PROBLEM TO SOLVE → Beginning with the line that contains "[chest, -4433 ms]", print each line to the end of the data exactly. Omit the pictures.

INFORMATION SHOWN Start Marker

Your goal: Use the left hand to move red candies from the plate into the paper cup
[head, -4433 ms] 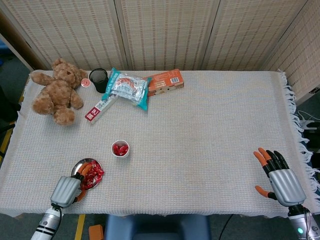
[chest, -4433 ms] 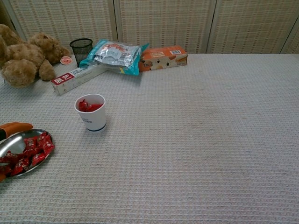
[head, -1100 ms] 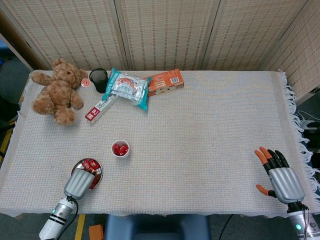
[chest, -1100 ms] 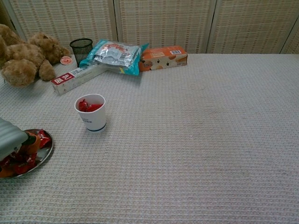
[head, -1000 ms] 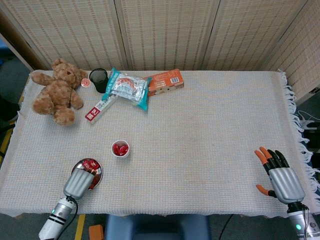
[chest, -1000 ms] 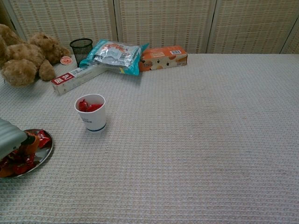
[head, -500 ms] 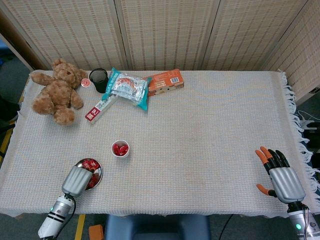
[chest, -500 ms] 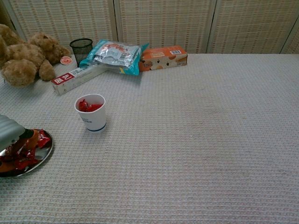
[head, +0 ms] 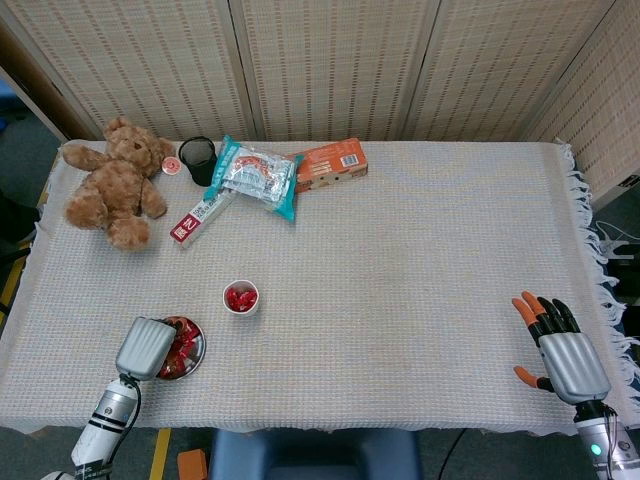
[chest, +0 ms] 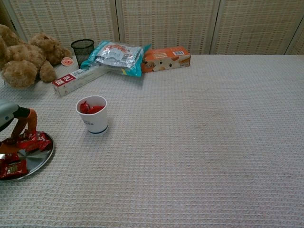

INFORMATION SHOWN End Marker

RESULT OF THE TASK →
[chest, -4433 ms] 
[head, -1100 ms] 
[chest, -1100 ms] 
[head, -1000 ms] 
[chest, -1000 ms] 
[head, -500 ms] 
[chest, -500 ms] 
[head, +0 ms] 
[chest, +0 ms] 

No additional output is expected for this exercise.